Jangan lupa vote dan comment 💜
👨👩👧👦👨👩👧👦👨👩👧👦
Selamat membaca
.
.
."Pa, Alif mau main itu." Tunjuknya ke-arah arena permainan anak.
Saat ini Alif, Rizam dan Vina tengah menikmati weekend bersama. Setelah melalui serangkaian drama---yang dilakukan mami Rosa. Disinilah mereka sekarang, berada disalah satu mall yang ada di Jakarta.

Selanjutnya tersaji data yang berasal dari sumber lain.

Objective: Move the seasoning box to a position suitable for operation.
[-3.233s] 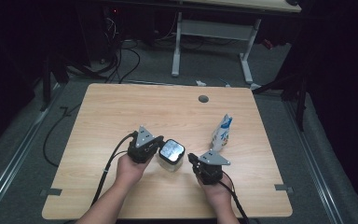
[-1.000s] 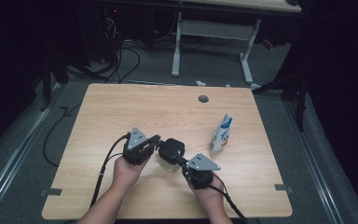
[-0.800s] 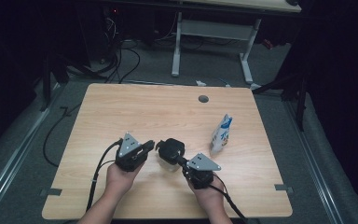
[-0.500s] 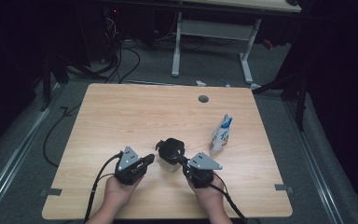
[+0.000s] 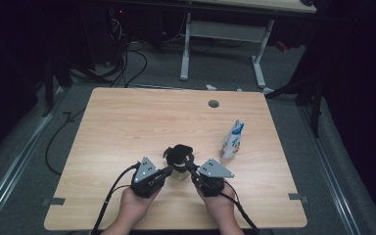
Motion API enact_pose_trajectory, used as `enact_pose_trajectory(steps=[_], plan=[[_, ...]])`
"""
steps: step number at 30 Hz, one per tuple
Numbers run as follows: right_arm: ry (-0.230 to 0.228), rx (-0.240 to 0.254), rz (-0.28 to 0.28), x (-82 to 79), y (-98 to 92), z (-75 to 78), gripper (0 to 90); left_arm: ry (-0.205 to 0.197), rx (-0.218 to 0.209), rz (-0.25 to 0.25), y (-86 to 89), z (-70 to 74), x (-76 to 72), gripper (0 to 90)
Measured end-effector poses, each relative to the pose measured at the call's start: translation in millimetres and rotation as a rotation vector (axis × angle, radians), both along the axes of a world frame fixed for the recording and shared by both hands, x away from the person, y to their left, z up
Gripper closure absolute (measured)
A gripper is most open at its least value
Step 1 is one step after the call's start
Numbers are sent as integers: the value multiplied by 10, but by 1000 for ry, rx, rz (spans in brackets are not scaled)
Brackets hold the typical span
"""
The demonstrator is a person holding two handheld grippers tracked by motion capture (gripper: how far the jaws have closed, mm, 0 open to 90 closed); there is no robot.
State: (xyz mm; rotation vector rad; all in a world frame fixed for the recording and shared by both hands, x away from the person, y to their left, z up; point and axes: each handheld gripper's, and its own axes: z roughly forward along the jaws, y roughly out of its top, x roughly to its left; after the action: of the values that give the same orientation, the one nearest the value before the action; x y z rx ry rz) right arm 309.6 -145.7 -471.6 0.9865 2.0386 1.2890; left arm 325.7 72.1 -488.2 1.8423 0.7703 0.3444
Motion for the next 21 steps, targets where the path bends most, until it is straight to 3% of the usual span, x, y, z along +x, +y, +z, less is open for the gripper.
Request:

"Boleh, ayo," jawabnya melihat antusias sang anak. Rizam menyadari, ia sangat jarang mengajak Alif bermain seperti ini. Semenjak istrinya kembali pada sang pencipta, Rizam berubah menjadi seorang Workaholic. Lebih banyak menghabiskan waktu di kantor dari pada bersama keluarga.
Sejak kelahiran Alif, bertepatan dengan hari meninggalnya Sang isteri, Rizam lebih banyak menutup diri. Pantangan terbesar adalah mendengar kata 'perjodohan' dari kedua orang tuanya. Baginya, meski telah terkubur tanah---Eva adalah segalanya.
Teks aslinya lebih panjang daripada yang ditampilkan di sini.